[RECORDS SUPPLIED]
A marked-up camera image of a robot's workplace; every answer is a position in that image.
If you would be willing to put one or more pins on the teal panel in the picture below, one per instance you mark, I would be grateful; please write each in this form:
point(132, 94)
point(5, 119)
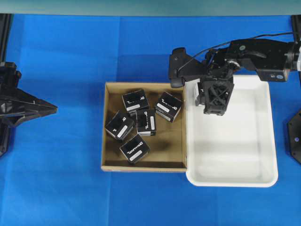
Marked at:
point(153, 7)

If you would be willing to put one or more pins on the black box upper left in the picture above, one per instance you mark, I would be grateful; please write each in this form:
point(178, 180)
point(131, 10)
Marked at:
point(136, 100)

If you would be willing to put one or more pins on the black box upper right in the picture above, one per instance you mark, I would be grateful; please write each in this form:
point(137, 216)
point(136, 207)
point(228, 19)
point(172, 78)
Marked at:
point(168, 106)

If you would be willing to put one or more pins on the black box centre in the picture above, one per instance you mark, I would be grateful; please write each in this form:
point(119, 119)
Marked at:
point(146, 122)

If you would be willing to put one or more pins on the brown cardboard box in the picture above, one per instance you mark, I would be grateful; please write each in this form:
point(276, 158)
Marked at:
point(166, 151)

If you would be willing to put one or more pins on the blue table cloth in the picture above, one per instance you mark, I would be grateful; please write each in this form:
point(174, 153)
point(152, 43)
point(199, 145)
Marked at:
point(51, 174)

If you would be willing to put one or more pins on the black aluminium frame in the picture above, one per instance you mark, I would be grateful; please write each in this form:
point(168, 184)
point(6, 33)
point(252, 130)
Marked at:
point(5, 23)

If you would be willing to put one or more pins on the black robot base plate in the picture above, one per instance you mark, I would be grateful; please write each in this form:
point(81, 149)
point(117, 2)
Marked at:
point(294, 136)

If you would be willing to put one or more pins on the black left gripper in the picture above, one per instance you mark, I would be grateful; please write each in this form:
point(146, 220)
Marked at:
point(217, 81)

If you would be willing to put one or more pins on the white plastic tray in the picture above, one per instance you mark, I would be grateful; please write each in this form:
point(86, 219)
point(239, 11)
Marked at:
point(236, 149)

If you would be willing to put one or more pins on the black box bottom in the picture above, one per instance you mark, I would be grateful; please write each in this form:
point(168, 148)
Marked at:
point(135, 149)

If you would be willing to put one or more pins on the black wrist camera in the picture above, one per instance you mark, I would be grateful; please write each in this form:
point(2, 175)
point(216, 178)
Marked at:
point(183, 68)

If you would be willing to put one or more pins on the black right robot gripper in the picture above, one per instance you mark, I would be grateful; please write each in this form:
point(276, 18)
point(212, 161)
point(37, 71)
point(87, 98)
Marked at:
point(17, 106)

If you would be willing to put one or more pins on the black box with white label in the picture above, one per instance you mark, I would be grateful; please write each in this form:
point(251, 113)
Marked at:
point(199, 94)

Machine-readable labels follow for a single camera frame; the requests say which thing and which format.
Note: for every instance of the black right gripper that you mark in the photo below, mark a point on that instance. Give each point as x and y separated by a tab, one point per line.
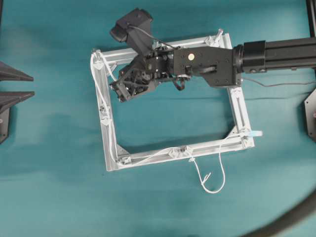
143	74

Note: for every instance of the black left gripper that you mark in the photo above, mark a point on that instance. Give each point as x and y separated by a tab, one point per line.
9	99

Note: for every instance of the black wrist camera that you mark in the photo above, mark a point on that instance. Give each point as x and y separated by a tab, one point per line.
125	31

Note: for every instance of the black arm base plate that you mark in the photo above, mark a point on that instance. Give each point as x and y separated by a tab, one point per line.
310	114

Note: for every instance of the black vertical stand rail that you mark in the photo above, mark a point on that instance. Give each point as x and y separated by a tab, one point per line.
311	11

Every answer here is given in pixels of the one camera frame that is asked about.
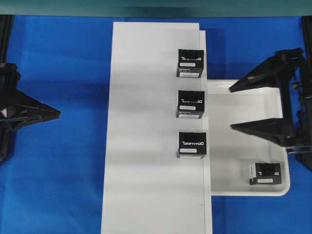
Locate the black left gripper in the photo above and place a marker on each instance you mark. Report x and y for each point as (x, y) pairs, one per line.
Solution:
(9, 78)

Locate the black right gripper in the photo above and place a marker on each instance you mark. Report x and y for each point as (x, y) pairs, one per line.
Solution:
(276, 130)

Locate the black Dynamixel box carried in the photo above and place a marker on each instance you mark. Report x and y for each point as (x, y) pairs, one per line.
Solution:
(192, 145)

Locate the white plastic tray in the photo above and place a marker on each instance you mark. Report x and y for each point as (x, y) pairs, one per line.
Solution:
(231, 151)

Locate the black Dynamixel box in tray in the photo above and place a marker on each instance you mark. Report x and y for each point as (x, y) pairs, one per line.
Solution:
(265, 173)

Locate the black Dynamixel box middle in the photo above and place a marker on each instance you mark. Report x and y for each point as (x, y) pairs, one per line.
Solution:
(190, 104)

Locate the black Dynamixel box far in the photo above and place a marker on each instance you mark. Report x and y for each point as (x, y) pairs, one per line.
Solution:
(190, 63)

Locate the white base board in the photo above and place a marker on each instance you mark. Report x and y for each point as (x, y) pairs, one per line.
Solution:
(147, 188)

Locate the blue table cloth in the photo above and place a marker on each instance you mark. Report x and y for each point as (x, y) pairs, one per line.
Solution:
(52, 183)

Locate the black right frame rail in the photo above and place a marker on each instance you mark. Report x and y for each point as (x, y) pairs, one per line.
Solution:
(306, 22)

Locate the black frame rail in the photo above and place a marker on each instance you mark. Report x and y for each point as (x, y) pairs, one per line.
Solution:
(6, 26)
(306, 22)

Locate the black left frame rail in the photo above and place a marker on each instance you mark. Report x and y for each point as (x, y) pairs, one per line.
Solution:
(6, 26)

[EXERCISE GOAL] Search the records for the word "table" and return every line that holds it.

[ANSWER SPACE]
If you would be willing to put one or more pins on the blue table cloth in the picture above, one per instance you mark, I would be grateful; please write each in this form:
Locate the blue table cloth in the photo above and place a marker on each instance you mark. Report x and y for each point as (x, y) pairs, one per line.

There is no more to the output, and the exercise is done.